=== Begin Enclosure ===

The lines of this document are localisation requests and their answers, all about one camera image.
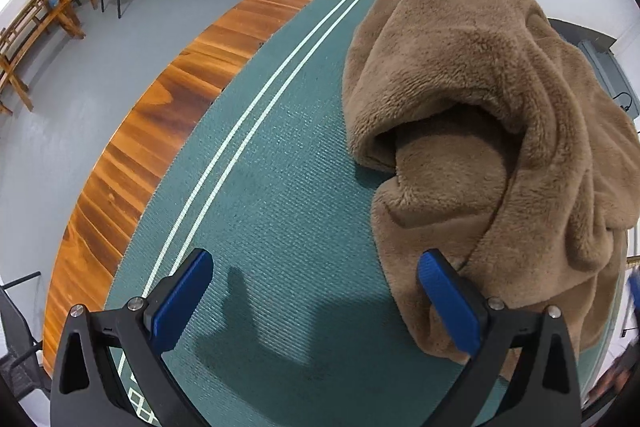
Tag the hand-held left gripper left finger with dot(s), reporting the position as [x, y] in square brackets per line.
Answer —
[182, 297]

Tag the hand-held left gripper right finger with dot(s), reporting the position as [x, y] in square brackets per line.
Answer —
[450, 302]

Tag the brown fleece sweater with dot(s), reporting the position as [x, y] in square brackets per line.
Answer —
[475, 82]

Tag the green mat with white lines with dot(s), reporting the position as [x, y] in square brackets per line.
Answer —
[280, 207]

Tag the black mesh chair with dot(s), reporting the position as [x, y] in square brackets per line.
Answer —
[15, 342]

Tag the grey stepped box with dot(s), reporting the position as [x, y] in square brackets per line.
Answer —
[600, 57]

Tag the long wooden bench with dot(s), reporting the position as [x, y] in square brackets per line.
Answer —
[30, 27]

=== End Enclosure ===

» To do
In your copy, please omit the pictures and print every line of the records exactly.

» Result of the exercise
The lines of this document are localisation requests and their answers, all about one camera image.
Tag the hand-held left gripper left finger with dot(s), reporting the position as [x, y] in square brackets per line.
Answer —
[182, 297]

Tag the hand-held left gripper right finger with dot(s), reporting the position as [x, y] in square brackets per line.
Answer —
[450, 302]

Tag the brown fleece sweater with dot(s), reporting the position as [x, y] in square brackets per line.
Answer —
[475, 82]

Tag the green mat with white lines with dot(s), reporting the position as [x, y] in square brackets per line.
Answer —
[280, 207]

Tag the black mesh chair with dot(s), reporting the position as [x, y] in square brackets per line.
Answer —
[15, 342]

Tag the grey stepped box with dot(s), reporting the position as [x, y] in square brackets per line.
Answer —
[600, 57]

Tag the long wooden bench with dot(s), reporting the position as [x, y] in square brackets per line.
Answer —
[30, 27]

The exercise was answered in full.